*** Block opens ***

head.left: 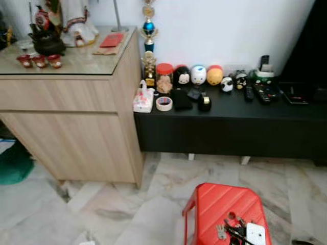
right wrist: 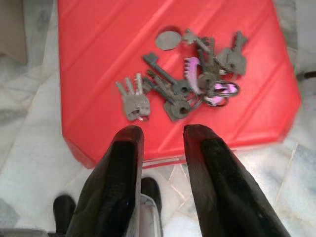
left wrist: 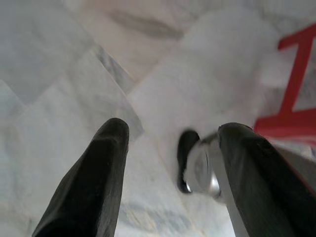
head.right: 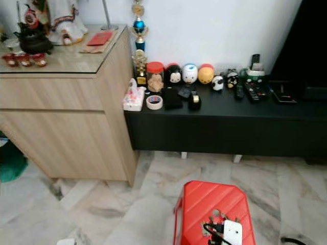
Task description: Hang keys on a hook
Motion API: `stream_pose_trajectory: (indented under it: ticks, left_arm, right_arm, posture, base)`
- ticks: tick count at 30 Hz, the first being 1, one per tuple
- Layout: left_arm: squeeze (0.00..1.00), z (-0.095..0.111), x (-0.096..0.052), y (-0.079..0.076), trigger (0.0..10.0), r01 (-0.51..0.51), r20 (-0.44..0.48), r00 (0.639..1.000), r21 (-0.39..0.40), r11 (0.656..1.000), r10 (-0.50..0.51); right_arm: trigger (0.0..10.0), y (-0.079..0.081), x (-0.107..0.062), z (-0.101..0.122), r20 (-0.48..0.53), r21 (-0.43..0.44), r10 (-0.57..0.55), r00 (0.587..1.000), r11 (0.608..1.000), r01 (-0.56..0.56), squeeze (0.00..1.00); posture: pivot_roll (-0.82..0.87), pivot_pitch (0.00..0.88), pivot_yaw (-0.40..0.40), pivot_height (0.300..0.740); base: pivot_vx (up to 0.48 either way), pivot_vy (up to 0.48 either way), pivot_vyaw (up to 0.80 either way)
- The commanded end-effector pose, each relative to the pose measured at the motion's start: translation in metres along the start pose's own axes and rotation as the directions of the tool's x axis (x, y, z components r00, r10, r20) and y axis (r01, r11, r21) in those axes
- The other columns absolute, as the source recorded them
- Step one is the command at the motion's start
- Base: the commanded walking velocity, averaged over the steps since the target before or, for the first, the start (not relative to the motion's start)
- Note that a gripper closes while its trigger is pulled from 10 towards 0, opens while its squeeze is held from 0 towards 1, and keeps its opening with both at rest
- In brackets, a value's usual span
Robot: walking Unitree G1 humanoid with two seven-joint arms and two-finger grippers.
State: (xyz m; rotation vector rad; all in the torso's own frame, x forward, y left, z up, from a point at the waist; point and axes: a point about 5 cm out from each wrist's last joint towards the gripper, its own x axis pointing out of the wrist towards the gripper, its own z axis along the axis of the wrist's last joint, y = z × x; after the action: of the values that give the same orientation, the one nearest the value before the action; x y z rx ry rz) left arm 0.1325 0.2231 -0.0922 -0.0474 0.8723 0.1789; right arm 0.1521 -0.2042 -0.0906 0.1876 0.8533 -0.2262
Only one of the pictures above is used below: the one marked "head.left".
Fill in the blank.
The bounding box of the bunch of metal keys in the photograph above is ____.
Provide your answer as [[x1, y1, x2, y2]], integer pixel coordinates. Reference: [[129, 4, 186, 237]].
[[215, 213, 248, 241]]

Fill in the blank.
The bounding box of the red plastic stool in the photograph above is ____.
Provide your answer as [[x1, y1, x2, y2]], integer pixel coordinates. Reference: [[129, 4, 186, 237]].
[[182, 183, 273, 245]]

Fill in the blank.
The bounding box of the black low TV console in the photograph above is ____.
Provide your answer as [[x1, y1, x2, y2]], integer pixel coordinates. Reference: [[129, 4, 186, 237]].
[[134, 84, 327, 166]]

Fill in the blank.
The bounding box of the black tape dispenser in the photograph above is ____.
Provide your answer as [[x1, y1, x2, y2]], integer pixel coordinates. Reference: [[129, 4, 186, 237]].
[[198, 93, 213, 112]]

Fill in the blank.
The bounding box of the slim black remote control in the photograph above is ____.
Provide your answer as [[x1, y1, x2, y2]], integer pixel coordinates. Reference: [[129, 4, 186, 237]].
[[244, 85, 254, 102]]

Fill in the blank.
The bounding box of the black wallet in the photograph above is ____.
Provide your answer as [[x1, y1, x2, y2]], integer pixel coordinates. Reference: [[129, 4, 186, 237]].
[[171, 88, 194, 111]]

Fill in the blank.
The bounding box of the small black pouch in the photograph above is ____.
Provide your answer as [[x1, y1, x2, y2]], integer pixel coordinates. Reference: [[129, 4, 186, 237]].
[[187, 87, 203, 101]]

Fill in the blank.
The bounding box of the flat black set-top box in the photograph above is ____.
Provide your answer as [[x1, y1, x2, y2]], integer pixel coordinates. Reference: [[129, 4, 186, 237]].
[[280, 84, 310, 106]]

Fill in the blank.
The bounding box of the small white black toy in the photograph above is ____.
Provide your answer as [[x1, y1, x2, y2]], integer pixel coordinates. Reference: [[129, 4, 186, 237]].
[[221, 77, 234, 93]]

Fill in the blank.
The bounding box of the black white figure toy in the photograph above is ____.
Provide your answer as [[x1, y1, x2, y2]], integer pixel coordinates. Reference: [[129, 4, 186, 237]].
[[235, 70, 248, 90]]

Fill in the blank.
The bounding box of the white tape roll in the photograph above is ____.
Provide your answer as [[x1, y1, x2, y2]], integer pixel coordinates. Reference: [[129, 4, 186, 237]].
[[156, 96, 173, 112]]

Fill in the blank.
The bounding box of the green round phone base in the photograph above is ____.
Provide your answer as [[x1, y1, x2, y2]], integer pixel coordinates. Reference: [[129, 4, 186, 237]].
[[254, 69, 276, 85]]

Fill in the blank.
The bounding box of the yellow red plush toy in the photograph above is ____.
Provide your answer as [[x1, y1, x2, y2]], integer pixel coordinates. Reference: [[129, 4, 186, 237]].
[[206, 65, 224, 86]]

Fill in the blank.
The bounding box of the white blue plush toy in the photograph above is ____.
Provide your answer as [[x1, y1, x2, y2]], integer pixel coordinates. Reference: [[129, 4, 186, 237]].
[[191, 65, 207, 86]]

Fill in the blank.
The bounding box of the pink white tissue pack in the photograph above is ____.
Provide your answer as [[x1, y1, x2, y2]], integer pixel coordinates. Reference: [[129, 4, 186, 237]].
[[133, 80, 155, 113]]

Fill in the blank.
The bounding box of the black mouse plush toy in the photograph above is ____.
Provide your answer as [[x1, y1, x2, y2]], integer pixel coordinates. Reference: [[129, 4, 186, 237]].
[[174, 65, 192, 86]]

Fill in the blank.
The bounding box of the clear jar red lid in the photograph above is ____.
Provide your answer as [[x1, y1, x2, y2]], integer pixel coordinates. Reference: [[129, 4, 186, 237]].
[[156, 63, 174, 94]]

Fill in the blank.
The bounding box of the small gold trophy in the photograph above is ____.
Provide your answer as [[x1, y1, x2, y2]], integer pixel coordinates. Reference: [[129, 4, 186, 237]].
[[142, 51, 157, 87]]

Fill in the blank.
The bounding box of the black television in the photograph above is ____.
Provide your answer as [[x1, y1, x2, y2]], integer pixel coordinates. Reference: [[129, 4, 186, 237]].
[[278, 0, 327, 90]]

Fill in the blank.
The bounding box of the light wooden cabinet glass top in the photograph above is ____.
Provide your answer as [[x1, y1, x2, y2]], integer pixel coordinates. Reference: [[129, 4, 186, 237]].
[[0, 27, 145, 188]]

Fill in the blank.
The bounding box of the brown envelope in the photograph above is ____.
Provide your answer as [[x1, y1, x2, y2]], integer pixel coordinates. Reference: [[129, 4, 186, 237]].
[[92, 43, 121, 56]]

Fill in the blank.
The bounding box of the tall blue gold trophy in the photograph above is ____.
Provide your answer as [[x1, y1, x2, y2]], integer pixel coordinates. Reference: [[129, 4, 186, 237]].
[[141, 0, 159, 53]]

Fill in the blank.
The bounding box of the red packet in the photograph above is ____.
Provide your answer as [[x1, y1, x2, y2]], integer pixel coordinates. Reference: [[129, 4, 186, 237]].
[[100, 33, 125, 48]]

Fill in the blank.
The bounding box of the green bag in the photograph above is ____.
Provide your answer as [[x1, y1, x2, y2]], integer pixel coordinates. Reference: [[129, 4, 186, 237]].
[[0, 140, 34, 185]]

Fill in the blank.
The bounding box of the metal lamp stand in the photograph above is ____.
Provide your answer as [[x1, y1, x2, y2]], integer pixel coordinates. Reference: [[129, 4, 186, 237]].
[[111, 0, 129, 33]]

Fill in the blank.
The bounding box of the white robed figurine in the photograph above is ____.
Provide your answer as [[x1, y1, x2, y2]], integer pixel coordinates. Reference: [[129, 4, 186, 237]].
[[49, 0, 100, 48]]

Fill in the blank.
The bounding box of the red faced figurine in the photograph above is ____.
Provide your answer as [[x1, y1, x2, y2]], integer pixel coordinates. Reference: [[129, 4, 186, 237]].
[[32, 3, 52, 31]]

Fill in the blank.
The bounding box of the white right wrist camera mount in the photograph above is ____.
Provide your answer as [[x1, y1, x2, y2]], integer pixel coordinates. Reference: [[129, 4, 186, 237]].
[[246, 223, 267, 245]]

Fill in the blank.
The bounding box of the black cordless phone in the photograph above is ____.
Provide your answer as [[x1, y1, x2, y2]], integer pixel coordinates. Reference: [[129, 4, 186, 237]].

*** Block closes ***

Print the lines from the beginning of the records up to and including the line containing "- ticks: tick", word for word, with no pictures.

head.left: 
right wrist: 
left wrist: 
head.right: 
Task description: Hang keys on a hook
Motion API: `stream_pose_trajectory: (indented under it: ticks, left_arm, right_arm, posture, base)`
- ticks: tick count at 30 Hz, the first being 1, one per tuple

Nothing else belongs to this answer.